Nietzsche's most famous quote to ever be misunderstood by a Kevin Sorbo movie was "God is dead," but he wasn't really saying that God literally choked on a pretzel. What he was really trying to say was that there is no objective morality, and without that, concepts like good, evil, equality, and human rights kind of go out the window. Nietzsche wasn't a big fan of democracy for this reason, because he thought all people aren't created equal, and ideally we'd be ruled by our betters -- supermen.
Or the angry militants who killed the superman's dad.
Avengers: Age of Ultron is about how this is actually a terrible idea. Part of what makes the Avengers franchise popular is that it gives depth to superheroes and portrays them as flawed people. The problem is that they're flawed people with superpowers, which makes them a danger to the rest of us, even while they're trying to protect society.

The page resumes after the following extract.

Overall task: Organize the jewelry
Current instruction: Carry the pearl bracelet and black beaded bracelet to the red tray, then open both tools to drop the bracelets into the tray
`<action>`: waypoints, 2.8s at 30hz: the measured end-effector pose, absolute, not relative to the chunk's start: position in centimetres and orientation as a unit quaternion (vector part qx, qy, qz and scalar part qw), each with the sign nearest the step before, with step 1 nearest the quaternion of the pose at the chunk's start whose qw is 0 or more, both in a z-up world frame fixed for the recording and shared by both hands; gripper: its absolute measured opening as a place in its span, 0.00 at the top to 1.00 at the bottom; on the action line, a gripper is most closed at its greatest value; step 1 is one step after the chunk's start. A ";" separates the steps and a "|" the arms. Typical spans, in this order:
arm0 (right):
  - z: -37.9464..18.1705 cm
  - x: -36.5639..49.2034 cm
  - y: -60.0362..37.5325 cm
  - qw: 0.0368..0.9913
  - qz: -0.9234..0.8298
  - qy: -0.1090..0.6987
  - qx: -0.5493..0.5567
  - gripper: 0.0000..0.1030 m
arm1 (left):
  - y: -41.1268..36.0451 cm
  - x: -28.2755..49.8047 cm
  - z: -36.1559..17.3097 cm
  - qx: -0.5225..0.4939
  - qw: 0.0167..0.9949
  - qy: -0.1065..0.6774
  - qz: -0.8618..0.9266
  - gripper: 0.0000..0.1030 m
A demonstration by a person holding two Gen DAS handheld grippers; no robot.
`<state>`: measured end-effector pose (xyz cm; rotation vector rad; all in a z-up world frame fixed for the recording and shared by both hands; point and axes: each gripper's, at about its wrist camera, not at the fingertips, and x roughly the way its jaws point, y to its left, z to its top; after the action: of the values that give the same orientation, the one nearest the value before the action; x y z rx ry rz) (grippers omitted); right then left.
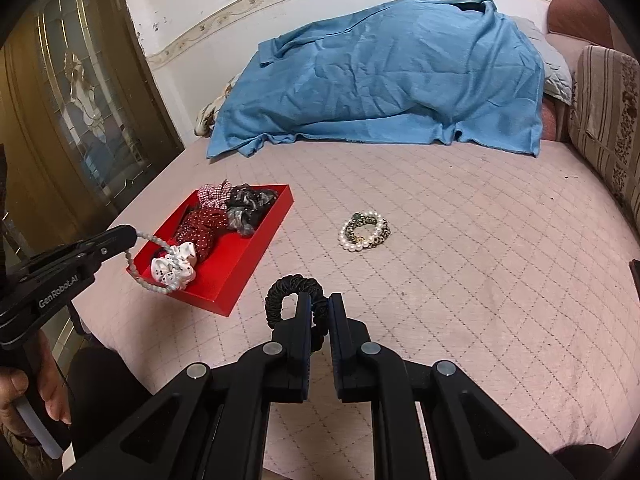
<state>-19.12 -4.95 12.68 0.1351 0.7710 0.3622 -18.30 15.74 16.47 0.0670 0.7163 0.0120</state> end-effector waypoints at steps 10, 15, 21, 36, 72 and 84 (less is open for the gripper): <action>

The Avengers are striving for a Nietzschean ideal, but every so often their efforts just wind up turning New York into a pile of rubble while they eat shawarma like a bunch of assholes.
Nietzsche would actually have been critical of most comic superheroes as an expression of the ubermensch, because they limit themselves with a moral code. Superman and Batman have a policy against killing because they think it's just morally wrong, but Nietzsche believed that any policy that relied on higher morality was a weakness for any self-respecting ubermensch because he believed higher morality did not exist -- a true superman would only live by his own rules.
Or, to put it another way, they would be all Hulk and no Banner.
This is where Ultron comes in, because Ultron really is the ubermensch, and in case you didn't know, he's the villain. When Tony Stark becomes disillusioned about the Avengers' ability to truly protect mankind, he creates Ultron, who immediately decides that the only way to achieve world peace is to kill, just, everyone. As soon as he appears, Ultron quotes the famous philosopher Pinocchio: "There are no strings on me." It's a succinct way of declaring that he's bound by no laws of man or God, just the way Nietzsche would have wanted it.
"My only limits are my own imagination and a slapdick script."